Tell us a bit about yourself?
Growing up in Sydney, I studied design (architecture), and Fine Arts and have a particular passion for public art. I often find myself treading a fine line between design and art. Early on, as an artist, I called myself a sculptor, and I exhibited in events such as Sculpture by the Sea in Sydney. I later went back to the ‘design world’ and worked with landscape architects and urban designers in Melbourne. In 2008 I returned again to arts, studying a Masters of Arts (Art in Public Space) at RMIT Melbourne.
Before moving to Canberra in 2015, I spent five years in Darwin, where I facilitated a number of large-scale public art projects with Larrakia Nation artists. It was exciting and rewarding to work and connect with a fantastic group of First Nations artists and to play a part in reinforcing to locals and visitors that Darwin is Larrakia Country.

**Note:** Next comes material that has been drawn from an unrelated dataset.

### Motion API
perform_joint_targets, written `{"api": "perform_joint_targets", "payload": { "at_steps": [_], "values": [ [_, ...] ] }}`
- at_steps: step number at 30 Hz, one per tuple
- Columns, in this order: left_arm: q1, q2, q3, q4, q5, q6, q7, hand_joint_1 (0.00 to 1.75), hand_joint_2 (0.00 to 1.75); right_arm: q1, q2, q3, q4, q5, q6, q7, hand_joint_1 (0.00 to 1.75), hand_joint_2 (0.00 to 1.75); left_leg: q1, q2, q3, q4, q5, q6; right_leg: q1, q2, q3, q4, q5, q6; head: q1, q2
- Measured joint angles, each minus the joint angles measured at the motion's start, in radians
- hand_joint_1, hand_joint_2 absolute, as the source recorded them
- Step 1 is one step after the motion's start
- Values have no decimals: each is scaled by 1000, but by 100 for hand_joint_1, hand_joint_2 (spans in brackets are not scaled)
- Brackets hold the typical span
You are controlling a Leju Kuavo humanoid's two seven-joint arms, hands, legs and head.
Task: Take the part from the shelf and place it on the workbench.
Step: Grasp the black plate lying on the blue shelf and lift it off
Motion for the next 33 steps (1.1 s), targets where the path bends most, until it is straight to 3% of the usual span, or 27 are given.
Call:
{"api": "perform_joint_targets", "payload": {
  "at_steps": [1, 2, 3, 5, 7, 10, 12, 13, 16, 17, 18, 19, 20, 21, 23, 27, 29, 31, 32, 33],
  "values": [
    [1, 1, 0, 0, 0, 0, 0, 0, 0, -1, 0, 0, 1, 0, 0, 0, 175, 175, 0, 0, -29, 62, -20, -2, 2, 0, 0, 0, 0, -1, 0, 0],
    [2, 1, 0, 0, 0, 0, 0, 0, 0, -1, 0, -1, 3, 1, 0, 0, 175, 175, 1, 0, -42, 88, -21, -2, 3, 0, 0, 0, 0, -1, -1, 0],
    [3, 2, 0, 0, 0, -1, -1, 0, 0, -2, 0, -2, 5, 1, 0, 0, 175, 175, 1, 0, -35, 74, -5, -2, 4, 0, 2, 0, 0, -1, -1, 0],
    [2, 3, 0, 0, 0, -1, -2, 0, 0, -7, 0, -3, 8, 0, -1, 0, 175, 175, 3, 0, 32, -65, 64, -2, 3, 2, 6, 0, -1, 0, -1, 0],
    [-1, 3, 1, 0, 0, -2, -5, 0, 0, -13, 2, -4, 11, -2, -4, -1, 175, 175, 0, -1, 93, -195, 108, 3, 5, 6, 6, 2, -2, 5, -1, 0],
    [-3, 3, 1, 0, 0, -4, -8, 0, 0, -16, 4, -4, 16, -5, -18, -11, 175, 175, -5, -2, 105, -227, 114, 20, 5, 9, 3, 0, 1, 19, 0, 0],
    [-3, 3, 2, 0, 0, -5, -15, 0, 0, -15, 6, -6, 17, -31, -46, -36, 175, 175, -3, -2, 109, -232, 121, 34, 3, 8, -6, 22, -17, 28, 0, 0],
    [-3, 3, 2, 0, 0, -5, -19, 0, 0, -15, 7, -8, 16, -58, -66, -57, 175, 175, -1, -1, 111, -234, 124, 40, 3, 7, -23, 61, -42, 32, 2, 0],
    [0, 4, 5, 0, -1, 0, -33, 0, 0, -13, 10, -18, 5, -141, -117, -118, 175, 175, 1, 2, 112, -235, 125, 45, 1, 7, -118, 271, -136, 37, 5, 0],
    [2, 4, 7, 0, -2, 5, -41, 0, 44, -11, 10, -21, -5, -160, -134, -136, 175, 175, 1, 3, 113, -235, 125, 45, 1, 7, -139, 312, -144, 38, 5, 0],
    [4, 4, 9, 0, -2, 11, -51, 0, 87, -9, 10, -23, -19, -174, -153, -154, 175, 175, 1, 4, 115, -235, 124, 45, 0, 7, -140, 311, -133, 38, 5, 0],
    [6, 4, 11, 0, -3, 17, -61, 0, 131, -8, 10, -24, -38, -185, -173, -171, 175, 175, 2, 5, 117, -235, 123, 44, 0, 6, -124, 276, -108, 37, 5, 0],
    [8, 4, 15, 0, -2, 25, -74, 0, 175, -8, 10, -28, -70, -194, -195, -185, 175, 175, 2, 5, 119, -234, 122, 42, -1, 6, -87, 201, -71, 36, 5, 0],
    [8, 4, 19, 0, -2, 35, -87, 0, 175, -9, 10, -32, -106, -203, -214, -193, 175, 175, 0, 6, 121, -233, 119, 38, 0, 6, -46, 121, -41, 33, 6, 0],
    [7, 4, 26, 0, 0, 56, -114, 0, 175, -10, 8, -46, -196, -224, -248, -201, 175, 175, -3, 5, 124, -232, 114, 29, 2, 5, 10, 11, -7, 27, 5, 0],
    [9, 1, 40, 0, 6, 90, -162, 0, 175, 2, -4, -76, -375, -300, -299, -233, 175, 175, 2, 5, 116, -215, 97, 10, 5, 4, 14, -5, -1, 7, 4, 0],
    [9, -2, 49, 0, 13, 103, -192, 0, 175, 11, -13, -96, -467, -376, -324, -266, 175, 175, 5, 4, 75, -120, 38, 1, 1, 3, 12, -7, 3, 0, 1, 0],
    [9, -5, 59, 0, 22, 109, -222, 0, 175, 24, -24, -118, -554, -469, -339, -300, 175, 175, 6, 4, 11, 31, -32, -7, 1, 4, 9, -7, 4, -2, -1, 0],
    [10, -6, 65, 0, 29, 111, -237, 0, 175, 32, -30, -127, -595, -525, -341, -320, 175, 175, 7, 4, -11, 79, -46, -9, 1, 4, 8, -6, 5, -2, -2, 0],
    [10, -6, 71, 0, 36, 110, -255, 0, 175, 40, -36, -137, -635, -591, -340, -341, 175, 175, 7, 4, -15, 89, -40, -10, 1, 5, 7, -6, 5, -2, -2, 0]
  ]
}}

Working with Ginninderry, I enjoy the diversity of projects. I get to provide advice and experience in the arts and how public art, interpretation, and placemaking evolve through the community. One area that exemplifies the balance between arts and design is “interpretation”; interpretation in this context is the ways in which stories of landscape and culture are represented for visitors and residents with text, images and artworks.
In 1995 I decided (over a beer) to cycle to Melbourne over the summer with a friend. About a year later, I had toured over 6000 km on my bicycle, down the coast from Sydney to Melbourne, around Tasmania, across the Nullarbor Plain, and (the next summer) from Gloucester in NSW to the Queensland border to go to a music festival.
While living in Darwin and working with Northern Territory Parks and Wildlife, I was lucky to visit Garig Gunak Barlu National Park (a peninsular north of Arnhem Land) to investigate interpretation and signage projects. I flew there and back in a tiny single-engine postal plane. On the return trip, my luggage included four nice-sized Golden Snapper ‘on ice’ after a quick fishing trip with the ranger.
A little project that came out of this was replacing and redesigning a sign, warning drivers that at one place on the road, saltwater crocodiles cross every night, travelling between the beach and a lagoon and that drivers should ‘give way’. When we checked this out, there was clear evidence on the sandy road that the last visitor was a large ‘croc’ and not a car.